SECTION 6. Indemnification.

(a) Indemnification of Underwriters. The Company agrees to indemnify and hold harmless each Underwriter, its affiliates (as such term is defined in Rule 501(b) of the Securities Act Regulations (each, an “Affiliate”)), selling agents, directors, officers and each person, if any, who controls any Underwriter within the meaning of Section 15 of the Securities Act or Section 20 of the Exchange Act as follows:

(i) against any and all loss, liability, claim, damage and expense whatsoever, as incurred, arising out of any untrue statement or alleged untrue statement of a material fact contained in the Registration Statement (or any amendment thereto), including any information deemed to be a part thereof pursuant to Rule 430B, or the omission or alleged omission therefrom of a material fact required to be stated therein or necessary to make the statements therein not misleading or arising out of any untrue statement or alleged untrue statement of a material fact included (A) in any preliminary prospectus, any Issuer Free Writing Prospectus, the General Disclosure Package or the Prospectus (or any amendment or supplement thereto) or (B) in any materials or information provided to investors by, or with the approval of, the Company in connection with the marketing of the offering of the Notes (“Marketing Materials”), including any roadshow or investor presentations made to investors by the Company (whether in person or electronically), or the omission or alleged omission in any preliminary prospectus, any Issuer Free Writing Prospectus, the General Disclosure Package, the Prospectus (or any amendment or supplement thereto) or in any Marketing Materials of a material fact necessary in order to make the statements therein, in the light of the circumstances under which they were made, not misleading;

 

24


(ii) against any and all loss, liability, claim, damage and expense whatsoever, as incurred, to the extent of the aggregate amount paid in settlement of any litigation, or any investigation or proceeding by any Governmental Entity, commenced or threatened, or of any claim whatsoever based upon any such untrue statement or omission, or any such alleged untrue statement or omission; provided that (subject to Section 6(d) hereof) any such settlement is effected with the written consent of the Company; and

(iii) against any and all expense whatsoever, as incurred (including the fees and disbursements of counsel chosen by J.P. Morgan), reasonably incurred in investigating, preparing or defending against any litigation, or any investigation or proceeding by any Governmental Entity, commenced or threatened, or any claim whatsoever based upon any such untrue statement or omission, or any such alleged untrue statement or omission, to the extent that any such expense is not paid under clause (i) or (ii) above;

provided, however, that this indemnity agreement shall not apply to any loss, liability, claim, damage or expense to the extent arising out of any untrue statement or omission or alleged untrue statement or omission made in the Registration Statement (or any amendment thereto), including any information deemed to be a part thereof pursuant to Rule 430B, or in any preliminary prospectus, the General Disclosure Package or the Prospectus (or any amendment or supplement thereto) in reliance upon and in conformity with the Underwriter Information.

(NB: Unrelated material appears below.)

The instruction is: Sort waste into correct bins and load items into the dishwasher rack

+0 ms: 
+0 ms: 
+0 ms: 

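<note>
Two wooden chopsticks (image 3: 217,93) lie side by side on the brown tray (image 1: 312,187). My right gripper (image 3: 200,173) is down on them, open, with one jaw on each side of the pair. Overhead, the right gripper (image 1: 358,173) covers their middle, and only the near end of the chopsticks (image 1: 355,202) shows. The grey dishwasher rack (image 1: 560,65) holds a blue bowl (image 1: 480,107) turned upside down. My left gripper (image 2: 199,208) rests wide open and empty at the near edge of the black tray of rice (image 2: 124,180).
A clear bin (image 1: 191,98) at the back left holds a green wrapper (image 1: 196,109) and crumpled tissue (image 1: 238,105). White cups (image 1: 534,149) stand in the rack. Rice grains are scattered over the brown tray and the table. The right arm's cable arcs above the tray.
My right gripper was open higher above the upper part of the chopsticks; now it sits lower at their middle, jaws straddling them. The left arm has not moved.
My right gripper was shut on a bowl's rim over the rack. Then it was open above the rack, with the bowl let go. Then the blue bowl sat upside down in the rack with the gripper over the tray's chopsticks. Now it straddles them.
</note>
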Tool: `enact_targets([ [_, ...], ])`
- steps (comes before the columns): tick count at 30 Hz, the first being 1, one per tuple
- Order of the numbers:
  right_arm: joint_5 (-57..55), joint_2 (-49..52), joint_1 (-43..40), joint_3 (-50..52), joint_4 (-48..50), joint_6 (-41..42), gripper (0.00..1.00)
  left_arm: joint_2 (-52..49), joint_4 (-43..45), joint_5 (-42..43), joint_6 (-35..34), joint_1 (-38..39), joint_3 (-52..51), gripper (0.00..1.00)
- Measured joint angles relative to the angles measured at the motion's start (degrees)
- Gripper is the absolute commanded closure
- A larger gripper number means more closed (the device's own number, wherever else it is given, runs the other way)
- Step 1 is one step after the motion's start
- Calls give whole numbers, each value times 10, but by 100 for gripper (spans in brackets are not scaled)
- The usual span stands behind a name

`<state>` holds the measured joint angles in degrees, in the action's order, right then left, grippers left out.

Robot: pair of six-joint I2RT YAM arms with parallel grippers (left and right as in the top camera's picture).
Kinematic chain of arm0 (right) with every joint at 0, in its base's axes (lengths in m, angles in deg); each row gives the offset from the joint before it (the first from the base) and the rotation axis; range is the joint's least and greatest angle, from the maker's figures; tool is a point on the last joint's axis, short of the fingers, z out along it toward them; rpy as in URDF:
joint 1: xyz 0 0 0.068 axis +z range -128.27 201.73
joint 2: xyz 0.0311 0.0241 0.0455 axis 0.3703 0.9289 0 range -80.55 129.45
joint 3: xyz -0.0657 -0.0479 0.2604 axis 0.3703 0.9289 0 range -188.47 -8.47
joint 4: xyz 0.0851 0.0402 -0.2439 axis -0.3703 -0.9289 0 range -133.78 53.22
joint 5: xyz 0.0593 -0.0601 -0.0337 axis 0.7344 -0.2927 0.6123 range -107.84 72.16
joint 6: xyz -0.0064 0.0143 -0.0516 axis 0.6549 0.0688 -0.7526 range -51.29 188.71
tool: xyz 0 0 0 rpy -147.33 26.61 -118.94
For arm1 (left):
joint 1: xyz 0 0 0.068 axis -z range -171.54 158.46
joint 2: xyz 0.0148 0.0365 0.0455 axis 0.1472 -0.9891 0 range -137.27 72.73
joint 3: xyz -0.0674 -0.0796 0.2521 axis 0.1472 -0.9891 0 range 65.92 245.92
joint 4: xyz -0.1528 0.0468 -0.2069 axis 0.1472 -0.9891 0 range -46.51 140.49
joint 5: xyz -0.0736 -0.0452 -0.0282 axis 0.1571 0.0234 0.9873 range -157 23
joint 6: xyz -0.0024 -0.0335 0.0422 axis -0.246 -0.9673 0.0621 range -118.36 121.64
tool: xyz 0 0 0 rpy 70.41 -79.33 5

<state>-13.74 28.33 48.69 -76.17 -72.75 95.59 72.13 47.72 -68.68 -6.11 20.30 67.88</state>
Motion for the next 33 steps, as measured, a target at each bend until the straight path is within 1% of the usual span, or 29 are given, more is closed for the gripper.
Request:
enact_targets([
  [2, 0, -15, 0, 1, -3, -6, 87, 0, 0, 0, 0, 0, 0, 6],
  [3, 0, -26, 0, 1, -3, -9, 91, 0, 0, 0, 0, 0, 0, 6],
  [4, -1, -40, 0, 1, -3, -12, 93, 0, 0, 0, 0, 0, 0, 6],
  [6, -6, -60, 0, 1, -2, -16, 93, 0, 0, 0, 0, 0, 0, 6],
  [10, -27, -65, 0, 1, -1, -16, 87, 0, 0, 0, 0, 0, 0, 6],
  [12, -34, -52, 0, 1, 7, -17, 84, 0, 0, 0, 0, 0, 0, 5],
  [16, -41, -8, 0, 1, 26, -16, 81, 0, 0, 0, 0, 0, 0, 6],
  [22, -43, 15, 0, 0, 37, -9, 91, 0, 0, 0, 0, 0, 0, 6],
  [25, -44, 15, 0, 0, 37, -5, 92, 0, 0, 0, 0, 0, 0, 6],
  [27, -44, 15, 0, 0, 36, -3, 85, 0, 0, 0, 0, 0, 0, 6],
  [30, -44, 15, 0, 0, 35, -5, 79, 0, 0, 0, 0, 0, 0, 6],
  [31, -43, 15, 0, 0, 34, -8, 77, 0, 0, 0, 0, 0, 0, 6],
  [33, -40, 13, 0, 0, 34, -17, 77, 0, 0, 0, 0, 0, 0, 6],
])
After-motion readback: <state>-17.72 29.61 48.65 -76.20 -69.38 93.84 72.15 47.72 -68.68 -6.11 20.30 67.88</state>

(b) Indemnification of Company, Directors and Officers. Each Underwriter severally agrees to indemnify and hold harmless the Company, its directors, each of its officers who signed the Registration Statement, and each person, if any, who controls the Company within the meaning of Section 15 of the Securities Act or Section 20 of the Exchange Act against any and all loss, liability, claim, damage and expense described in the indemnity contained in Section 6(a) hereof, as incurred, but only with respect to untrue statements or omissions, or alleged untrue statements or omissions, made in the Registration Statement (or any amendment thereto), including any information deemed to be a part thereof pursuant to Rule 430B, or in the General Disclosure Package or the Prospectus (or any amendment or supplement thereto) in reliance upon and in conformity with the Underwriter Information provided by such Underwriter.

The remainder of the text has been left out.